The Manny Machado free agency saga has been one of the big stories of the Major League Baseball offseason and despite reports that the Chicago White Sox seemed to be closing in on the slugger, the latest twist seems to imply we’re right back where we started.
On Wednesday, ESPN’s Buster Olney reported on the specifics surrounding the offer the Sox made to Machado a few weeks back.
The White Sox offer to Machado is for $175 million, over seven years. In some ways, their approach is like Boston's w/ J.D. Martinez last winter — the Red Sox offered $100 million and waited for two months. If CWS offer emerges as best, a big ? is: Would Machado/NYY re-engage?
— Buster Olney (@Buster_ESPN) January 16, 2019
The fact that the offer was seven years was expected but the specific number of $175 million was new information. Machado was said to be looking for something in the range of $300 million, making this seem like something of a lowball. It’s also the kind of number many other teams could match if they wanted.
Afterward, USA Today’s Bob Nightengale followed up on Olney’s report with a confirmation on the number. He also pointed out that it seems like the White Sox are basically bidding against themselves right now, hence the reason they haven’t upped their offer.

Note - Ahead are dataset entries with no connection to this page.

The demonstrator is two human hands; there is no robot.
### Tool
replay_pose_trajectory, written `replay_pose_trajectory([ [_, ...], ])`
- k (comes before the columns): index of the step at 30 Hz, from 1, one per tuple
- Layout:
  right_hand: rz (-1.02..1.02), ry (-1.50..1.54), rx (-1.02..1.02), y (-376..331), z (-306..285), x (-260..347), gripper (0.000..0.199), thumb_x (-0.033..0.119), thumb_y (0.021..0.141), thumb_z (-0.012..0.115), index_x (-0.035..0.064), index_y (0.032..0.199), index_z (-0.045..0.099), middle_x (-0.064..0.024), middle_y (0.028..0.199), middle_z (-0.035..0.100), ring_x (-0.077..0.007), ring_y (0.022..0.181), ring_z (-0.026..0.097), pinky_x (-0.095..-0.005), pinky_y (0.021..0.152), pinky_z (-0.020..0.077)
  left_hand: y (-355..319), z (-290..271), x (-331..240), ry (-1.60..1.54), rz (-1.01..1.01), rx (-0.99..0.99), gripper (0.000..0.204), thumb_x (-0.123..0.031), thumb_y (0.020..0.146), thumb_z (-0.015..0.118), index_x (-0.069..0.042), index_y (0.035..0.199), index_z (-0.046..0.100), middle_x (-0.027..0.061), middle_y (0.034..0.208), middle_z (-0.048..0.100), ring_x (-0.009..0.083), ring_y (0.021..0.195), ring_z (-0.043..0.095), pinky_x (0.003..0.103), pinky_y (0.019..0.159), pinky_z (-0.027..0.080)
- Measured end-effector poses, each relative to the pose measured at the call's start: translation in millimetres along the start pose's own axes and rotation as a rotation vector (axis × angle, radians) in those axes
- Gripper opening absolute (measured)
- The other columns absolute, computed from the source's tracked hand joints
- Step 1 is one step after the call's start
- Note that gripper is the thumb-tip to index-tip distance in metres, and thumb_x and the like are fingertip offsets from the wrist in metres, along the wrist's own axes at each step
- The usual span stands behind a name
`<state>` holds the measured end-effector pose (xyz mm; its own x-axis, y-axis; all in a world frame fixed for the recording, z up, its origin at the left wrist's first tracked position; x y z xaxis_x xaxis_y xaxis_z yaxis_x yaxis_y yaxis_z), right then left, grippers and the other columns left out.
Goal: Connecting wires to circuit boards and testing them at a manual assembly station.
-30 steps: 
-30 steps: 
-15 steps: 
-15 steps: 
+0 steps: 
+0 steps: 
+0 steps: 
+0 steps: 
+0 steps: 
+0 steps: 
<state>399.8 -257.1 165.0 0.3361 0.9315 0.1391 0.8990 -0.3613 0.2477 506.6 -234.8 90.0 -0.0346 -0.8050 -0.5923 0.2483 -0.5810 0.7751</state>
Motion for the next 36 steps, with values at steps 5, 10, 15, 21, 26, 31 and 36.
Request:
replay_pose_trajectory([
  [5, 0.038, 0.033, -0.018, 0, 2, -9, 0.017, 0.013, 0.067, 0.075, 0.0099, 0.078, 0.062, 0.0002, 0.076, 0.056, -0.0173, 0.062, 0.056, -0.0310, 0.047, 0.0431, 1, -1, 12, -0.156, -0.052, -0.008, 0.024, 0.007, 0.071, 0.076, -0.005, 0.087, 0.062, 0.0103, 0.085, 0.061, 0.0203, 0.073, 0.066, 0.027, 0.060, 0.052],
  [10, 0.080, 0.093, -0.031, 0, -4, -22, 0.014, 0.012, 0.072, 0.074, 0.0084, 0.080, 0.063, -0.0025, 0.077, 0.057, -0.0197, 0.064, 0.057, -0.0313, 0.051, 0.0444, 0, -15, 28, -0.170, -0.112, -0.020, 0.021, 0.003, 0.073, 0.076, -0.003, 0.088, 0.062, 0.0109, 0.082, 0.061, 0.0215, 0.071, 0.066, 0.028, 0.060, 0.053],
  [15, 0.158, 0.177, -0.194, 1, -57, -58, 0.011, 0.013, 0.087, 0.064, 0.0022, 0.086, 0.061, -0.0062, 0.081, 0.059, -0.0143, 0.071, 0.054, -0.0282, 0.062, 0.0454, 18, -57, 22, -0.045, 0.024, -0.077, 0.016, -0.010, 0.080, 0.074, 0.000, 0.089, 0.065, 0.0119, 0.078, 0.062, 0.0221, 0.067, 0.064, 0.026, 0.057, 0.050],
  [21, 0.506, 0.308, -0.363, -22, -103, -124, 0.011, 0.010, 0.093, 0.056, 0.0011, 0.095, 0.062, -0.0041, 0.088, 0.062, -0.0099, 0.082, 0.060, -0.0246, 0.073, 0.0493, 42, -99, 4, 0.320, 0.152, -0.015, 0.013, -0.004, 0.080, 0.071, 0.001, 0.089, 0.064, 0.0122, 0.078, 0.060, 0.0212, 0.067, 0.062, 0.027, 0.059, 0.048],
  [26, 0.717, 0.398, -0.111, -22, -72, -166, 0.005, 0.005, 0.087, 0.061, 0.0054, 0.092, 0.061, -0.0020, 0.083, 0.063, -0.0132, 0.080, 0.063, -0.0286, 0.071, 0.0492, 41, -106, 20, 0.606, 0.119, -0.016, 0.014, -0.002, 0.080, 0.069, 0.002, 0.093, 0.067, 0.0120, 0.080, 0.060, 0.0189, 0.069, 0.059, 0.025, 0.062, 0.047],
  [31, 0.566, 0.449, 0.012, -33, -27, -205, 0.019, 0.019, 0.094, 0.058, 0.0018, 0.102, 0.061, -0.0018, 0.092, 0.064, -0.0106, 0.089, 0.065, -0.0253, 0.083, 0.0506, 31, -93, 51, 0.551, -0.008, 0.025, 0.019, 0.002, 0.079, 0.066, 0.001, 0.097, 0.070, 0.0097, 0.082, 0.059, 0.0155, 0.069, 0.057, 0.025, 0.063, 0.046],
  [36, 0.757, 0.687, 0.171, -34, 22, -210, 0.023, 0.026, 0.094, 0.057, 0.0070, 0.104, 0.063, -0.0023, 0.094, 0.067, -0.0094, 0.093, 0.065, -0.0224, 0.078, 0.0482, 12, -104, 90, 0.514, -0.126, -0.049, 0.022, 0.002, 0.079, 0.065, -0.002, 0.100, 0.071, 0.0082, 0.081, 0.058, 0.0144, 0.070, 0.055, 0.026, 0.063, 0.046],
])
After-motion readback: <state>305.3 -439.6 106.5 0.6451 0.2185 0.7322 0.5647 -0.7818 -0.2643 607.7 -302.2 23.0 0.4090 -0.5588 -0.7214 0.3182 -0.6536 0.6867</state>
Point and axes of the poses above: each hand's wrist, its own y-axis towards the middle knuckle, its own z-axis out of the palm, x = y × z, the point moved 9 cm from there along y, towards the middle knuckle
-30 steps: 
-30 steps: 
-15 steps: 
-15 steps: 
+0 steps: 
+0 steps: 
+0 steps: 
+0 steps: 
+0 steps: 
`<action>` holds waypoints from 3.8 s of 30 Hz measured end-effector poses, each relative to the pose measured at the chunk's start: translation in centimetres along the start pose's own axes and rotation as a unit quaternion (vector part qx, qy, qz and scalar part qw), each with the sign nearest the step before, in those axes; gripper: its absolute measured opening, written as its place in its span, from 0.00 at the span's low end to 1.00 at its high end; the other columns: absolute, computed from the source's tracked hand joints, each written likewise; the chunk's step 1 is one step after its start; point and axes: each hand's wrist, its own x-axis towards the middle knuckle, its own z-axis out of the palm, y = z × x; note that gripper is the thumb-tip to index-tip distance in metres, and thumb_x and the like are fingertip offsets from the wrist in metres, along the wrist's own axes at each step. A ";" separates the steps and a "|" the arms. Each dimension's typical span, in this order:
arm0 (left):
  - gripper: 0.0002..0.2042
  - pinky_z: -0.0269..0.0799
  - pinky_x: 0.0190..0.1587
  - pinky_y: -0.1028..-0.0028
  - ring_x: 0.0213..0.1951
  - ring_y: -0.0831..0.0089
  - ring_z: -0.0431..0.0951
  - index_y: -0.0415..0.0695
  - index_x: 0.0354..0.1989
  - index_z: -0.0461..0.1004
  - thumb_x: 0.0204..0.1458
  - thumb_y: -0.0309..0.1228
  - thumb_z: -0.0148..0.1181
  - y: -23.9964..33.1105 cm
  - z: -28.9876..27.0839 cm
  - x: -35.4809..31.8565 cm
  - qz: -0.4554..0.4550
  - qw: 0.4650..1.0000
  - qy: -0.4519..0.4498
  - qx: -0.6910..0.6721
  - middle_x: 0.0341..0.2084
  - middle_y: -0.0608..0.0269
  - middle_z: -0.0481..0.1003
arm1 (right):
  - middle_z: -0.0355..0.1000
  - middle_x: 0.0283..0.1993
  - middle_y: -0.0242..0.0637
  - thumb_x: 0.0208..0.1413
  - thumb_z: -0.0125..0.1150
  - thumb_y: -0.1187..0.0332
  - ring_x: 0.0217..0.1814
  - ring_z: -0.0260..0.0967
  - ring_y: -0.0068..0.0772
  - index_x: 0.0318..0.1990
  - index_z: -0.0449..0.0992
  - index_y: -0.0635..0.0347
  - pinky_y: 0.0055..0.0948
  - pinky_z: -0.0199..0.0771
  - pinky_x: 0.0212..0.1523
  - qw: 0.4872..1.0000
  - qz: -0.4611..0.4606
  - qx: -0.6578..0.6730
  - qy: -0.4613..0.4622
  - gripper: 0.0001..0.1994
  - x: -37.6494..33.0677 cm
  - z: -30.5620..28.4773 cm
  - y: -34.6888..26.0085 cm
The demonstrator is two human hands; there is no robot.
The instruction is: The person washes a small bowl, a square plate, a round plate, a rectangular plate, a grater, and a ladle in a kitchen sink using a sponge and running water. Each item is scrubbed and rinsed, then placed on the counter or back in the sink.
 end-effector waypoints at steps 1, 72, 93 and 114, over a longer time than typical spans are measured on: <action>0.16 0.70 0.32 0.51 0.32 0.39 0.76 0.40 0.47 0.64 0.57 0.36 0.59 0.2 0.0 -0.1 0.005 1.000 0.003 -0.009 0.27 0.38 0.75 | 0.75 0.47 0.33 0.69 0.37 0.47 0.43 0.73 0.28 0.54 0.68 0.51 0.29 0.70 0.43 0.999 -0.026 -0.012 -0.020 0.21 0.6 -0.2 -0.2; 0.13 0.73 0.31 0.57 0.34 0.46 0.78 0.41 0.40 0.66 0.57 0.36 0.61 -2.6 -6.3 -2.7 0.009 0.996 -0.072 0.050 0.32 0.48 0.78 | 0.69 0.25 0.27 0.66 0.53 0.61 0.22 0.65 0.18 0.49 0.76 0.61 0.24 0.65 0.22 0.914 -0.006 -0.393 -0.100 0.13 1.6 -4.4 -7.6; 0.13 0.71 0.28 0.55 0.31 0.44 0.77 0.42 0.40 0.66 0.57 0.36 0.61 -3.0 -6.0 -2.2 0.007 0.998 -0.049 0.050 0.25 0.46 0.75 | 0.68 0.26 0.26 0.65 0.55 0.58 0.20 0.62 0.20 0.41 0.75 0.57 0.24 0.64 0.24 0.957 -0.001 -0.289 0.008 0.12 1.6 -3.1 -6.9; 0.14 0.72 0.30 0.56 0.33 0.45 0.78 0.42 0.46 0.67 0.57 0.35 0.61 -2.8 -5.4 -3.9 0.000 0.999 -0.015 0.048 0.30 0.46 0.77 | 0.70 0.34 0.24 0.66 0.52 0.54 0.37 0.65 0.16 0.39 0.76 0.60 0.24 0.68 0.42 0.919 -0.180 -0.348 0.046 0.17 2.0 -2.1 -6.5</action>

The #Whitesox made their 7-year, $175 million offer about two weeks ago and haven’t felt the need to alter it, and bid against themselves . Just like Martinez last year with #Redsox as @Buster_ESPN points out, whose only other known offer was a one year proposal from #Dbacks https://t.co/NJSiooQXep
— Bob Nightengale (@BNightengale) January 16, 2019
If all of that is true, it’s not great news for Machado and it’s really not great news for his agent, Dan Lozano. Lozano actually decided to do something about the reports, which he calls “inaccurate and reckless,” by releasing a statement accusing the two reporters of trusting bad sources who are attempting to influence the negotiations.
Dan Lozano of MVP Sports Group, the agent for Manny Machado, released the following statement regarding recent reports: pic.twitter.com/MmKy9doaFz
— Mark Feinsand (@Feinsand) January 16, 2019
Transcript by Yahoo! Sports:
I have known Bob Nightengale and Buster Olney for many years and have always had a good professional relationship with both. But their recent reporting, like many other rumors in the past several months, have been inaccurate and reckless when it comes to Manny Machado. I don’t know if their sources are blatantly violating the Collective Bargaining Agreement by intentionally misleading them to try and affect negotiations through the public or are just flat out lying to them for other reasons. But the truth is that their reports on the details of the White Sox level of interest in Manny are completely wrong.
I am well aware that the entire baseball universe; fans, players, teams, and media members alike; are starved for information about this free agent market for all players, including Manny. But I am not going to continue to watch the press be manipulated into tampering with, not just with my client, but all of these players’ livelihoods as they have been doing this entire offseason. The absence of new information to report is no excuse to fabricate “news” or regurgitate falsehoods without even attempting to confirm their validity and it is a disservice to baseball fans everywhere when the media does just that.
Moving forward, I will continue to respect the CBA’s prohibition on negotiations through the media, and hope that others would do the same.
Certainly, teams and agents using reporters to shape stories and influence negotiations is a tactic we’ve seen plenty of. And the Twitter Age certainly fuels the need to be first with information rather than taking the time to explore its validity. It does seem dubious to think that the reporters in question, both of whom work for giants in the field, would casually speak about this information if they weren’t sure about it.
There’s also plenty of good reasons for Lozano to push back on the reports given the underwhelming nature of so many contracts given out this offseason. Chances are, this is Lozano attempting to pull some leverage back to his side. But, we suppose, you have to leave room for the possibility that someone is making power moves behind the scenes.
Ultimately, we probably won’t know how accurate these reports are until Machado signs his contract, be it with the White Sox or elsewhere. And even then, we’ll probably never know exactly what went down behind the scenes. But the biggest takeaway might be that this kind of tactic is going to become more commonplace. We’ve already seen the way shouting “fake news” into the wind can be effective, so there’s no reason not to see it pop up more often in the sports world.